SLAAEO8 October 2024 MSPM0C1103 , MSPM0C1103-Q1 , MSPM0C1104 , MSPM0C1104-Q1 , MSPM0G1105 , MSPM0G1106 , MSPM0G1107 , MSPM0G1505 , MSPM0G1506 , MSPM0G1507 , MSPM0G1519 , MSPM0G3105 , MSPM0G3105-Q1 , MSPM0G3106 , MSPM0G3106-Q1 , MSPM0G3107 , MSPM0G3107-Q1 , MSPM0G3505 , MSPM0G3505-Q1 , MSPM0G3506 , MSPM0G3506-Q1 , MSPM0G3507 , MSPM0G3507-Q1 , MSPM0G3519 , MSPM0L1105
The Nyquist theorem states that in order to reconstruct an analog input signal, the signal must be sampled at a sampling frequency fS greater than twice the maximum frequency component of the input signal.
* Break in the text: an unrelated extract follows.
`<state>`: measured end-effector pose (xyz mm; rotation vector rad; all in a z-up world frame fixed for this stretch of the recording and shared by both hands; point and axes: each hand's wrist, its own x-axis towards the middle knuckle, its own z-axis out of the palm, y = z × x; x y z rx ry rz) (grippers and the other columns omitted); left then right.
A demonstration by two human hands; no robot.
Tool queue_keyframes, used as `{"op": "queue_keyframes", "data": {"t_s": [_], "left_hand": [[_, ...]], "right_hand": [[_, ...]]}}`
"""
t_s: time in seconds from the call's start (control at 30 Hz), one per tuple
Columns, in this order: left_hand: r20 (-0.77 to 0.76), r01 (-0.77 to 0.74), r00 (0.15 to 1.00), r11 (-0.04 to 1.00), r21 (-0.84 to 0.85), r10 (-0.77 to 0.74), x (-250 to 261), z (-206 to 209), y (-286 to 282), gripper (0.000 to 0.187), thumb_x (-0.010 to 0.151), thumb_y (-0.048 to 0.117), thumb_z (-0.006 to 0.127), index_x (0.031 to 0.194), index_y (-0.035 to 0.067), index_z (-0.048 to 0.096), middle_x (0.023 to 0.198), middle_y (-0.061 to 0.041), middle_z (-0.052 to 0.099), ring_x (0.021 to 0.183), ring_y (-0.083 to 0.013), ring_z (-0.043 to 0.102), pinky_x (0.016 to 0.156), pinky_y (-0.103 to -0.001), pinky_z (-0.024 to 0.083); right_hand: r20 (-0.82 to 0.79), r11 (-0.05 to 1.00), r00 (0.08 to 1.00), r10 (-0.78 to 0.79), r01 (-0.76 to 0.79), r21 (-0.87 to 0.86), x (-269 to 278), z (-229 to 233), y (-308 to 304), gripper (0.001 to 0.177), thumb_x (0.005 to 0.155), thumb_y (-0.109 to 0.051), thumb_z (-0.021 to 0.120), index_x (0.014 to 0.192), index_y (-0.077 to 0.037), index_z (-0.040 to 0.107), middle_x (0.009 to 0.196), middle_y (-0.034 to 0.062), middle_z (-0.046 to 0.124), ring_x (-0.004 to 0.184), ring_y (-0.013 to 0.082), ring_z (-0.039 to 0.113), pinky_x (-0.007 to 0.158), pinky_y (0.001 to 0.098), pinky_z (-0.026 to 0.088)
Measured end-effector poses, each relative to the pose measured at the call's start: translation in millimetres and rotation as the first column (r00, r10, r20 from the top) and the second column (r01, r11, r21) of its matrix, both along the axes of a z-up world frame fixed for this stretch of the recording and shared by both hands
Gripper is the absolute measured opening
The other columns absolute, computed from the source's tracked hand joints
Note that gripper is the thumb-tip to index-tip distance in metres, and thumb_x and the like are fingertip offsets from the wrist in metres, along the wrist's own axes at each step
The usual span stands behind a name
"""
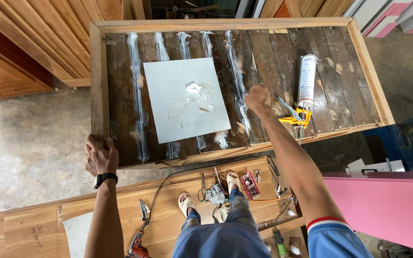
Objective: The person applies white putty to the gaps and grooves of a wooden frame using a small spatula and a flat square plate to hold the putty.
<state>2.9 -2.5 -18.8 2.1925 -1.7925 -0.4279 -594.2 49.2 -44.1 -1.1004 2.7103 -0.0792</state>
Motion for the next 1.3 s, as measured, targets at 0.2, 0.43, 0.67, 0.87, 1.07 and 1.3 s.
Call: {"op": "queue_keyframes", "data": {"t_s": [0.2,0.43,0.67,0.87,1.07,1.3], "left_hand": [[-0.02,0.022,1.0,1.0,0.019,-0.021,-1,12,4,0.061,0.103,0.048,0.049,0.152,0.014,0.036,0.122,-0.018,0.059,0.114,-0.0428,0.065,0.087,-0.062,0.054],[-0.03,0.019,0.999,1.0,-0.014,-0.019,-2,7,3,0.059,0.102,0.044,0.052,0.15,0.012,0.039,0.119,-0.02,0.06,0.111,-0.0454,0.065,0.086,-0.063,0.054],[-0.041,-0.002,0.999,0.999,-0.036,0.001,-4,11,5,0.059,0.102,0.044,0.052,0.15,0.012,0.039,0.121,-0.021,0.06,0.114,-0.0464,0.064,0.088,-0.065,0.053],[-0.032,0.032,0.999,0.999,-0.003,-0.032,-3,18,7,0.059,0.103,0.042,0.051,0.15,0.01,0.037,0.123,-0.021,0.059,0.113,-0.0462,0.064,0.086,-0.064,0.053],[-0.024,0.022,0.999,1.0,-0.002,-0.022,-6,20,6,0.061,0.103,0.043,0.05,0.152,0.009,0.037,0.124,-0.022,0.059,0.114,-0.0469,0.064,0.085,-0.065,0.053],[-0.021,0.022,1.0,1.0,0.004,-0.022,-7,22,8,0.06,0.103,0.043,0.049,0.151,0.009,0.037,0.125,-0.022,0.06,0.112,-0.047,0.064,0.085,-0.064,0.053]], "right_hand": [[-0.044,0.992,0.993,0.108,-0.105,0.063,60,22,-17,0.015,0.086,-0.012,0.067,0.09,-0.001,0.076,0.08,0.0178,0.073,0.079,0.0319,0.076,0.06,0.0441,0.065],[0.205,0.997,0.978,0.042,-0.027,-0.077,64,37,-10,0.027,0.091,-0.007,0.061,0.113,0.005,0.071,0.096,0.0277,0.072,0.085,0.043,0.074,0.063,0.0531,0.066],[0.085,0.997,0.995,-0.045,0.039,0.071,51,94,2,0.027,0.091,-0.015,0.066,0.116,-0.007,0.074,0.106,0.0226,0.073,0.093,0.0408,0.073,0.07,0.0525,0.065],[0.07,0.976,0.984,0.166,-0.174,0.128,52,120,9,0.027,0.096,-0.014,0.066,0.119,-0.022,0.077,0.115,0.0152,0.075,0.104,0.0383,0.072,0.086,0.0537,0.063],[-0.063,0.915,0.919,0.39,-0.379,0.136,34,86,-7,0.025,0.096,-0.015,0.066,0.113,-0.028,0.079,0.107,0.0046,0.078,0.103,0.0288,0.074,0.09,0.0489,0.062],[-0.105,0.805,0.799,0.592,-0.593,0.026,28,80,12,0.018,0.094,-0.015,0.071,0.103,-0.027,0.082,0.095,0.003,0.08,0.095,0.027,0.076,0.089,0.0458,0.063]]}}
Not complying with Nyquist's theorem can lead to frequency aliasing effects, and analog signals cannot be completely reconstructed from input samples. Therefore, for most applications, a low-pass filter is required at the ADC input to filter frequencies below half the sampling frequency. And oversampling samples the input analog signal at a rate higher than the Nyquist frequency limit, and reduces the sampling rate through extraction after sampling.
Assuming that quantization noise is superimposed on the signal in the form of white noise, its power density is uniformly distributed within the Nyquist frequency limit, and this power density is independent of the sampling frequency. When sampling at a rate higher than the Nyquist frequency limit, due to the constant quantization noise power and increased sampling bandwidth, the noise power falling within the signal bandwidth is greatly attenuated, and the signal-to-noise ratio and effective bit of the ADC are improved.